「課長になんてなりたくない!」 喜べないポジションと“やりたい仕事”の幻:河合薫の「社会を蝕む“ジジイの壁”」(1/4 ページ)
「課長になりたくない」「管理職になってから、ぐっすり眠れない」──中間管理職の報われなさから、出世を拒む人が増えている。ビジネスパーソンは、そうした「喜べないポジション」とどのように向き合うべきなのだろうか?
前回の記事で、「課長にすらなれない」とキャリアを悲嘆する男性社員のケースを取り上げました(関連記事)。
一方で、「課長になんてならなければよかった」という意見や、「そもそも管理職になりたくない」とコメントする方も少なくありませんでした。
私自身、中間管理職のしんどいさといったら、世界一? と思うこともしばしば。
「管理職になってから、ぐっすりと眠れたことは一度もありません」
「管理職は、日々決断の連続です。しんどいですよ」
「前例を変えたいと思っていたのに、それができない自分に自信喪失するんです」
「どうやっても育ってくれない部下がいまして。もう、本当にどうしていいのか分かりません」
──など。上と下の板挟みにある「中間管理職」の苦悩を、インタビューで散々聞かされてきたからです。
「命の危機」にさらされる管理職
日本の“管理職”という役職が心身を蝕むポジションであることは、1970年代後半頃から社会的問題になっていました。
当時の日本経済は、戦後最大の波乱に見舞われた71年のニクソンショック、73年の第一次オイルショックからの回復期で、78年には円相場が急騰。高まる需要に対応するために、日本企業は合理化を徹底し、少ない人数で長時間働かせ、生産性を向上しました。
そのツケを払わされたのが中小企業の管理職層です。
働き盛りの会社員たちの間で心筋梗塞が急増。「過労死」という新しい言葉が生まれる、きっかけになりました。
本来、新しい言葉は「解決すべき問題」があるからこそ生まれるもの。ところが、過労死問題は解決されることもなく、その後も置き去りにされ続けました。「そいつが弱かっただけ」「しんどかったら休めばよかったじゃないか」などと、個人の問題にされてしまったのです。

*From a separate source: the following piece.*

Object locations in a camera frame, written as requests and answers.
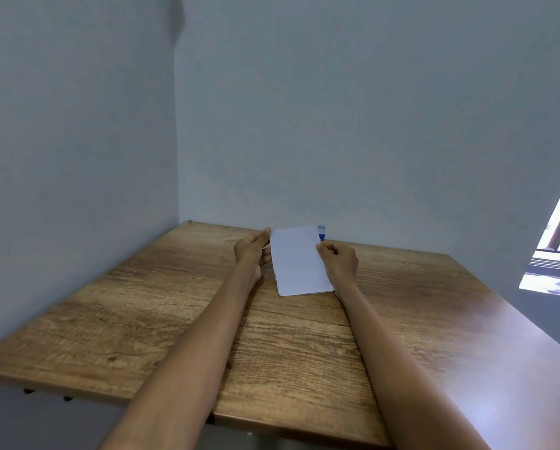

それは管理職が「命の危機」にさらされ続けることを意味しています。
80年から2005年までの26年の間に死亡した30〜59歳男性の、死因および死亡前に就いていた職業のデータを縦断的に分析すると、ストレス性の疾患である心筋梗塞や脳卒中で亡くなる人が、管理職および専門職で増加。管理職以外では漸減していたのに、管理職では70%も増加。自殺率に至っては、271%と激増していました。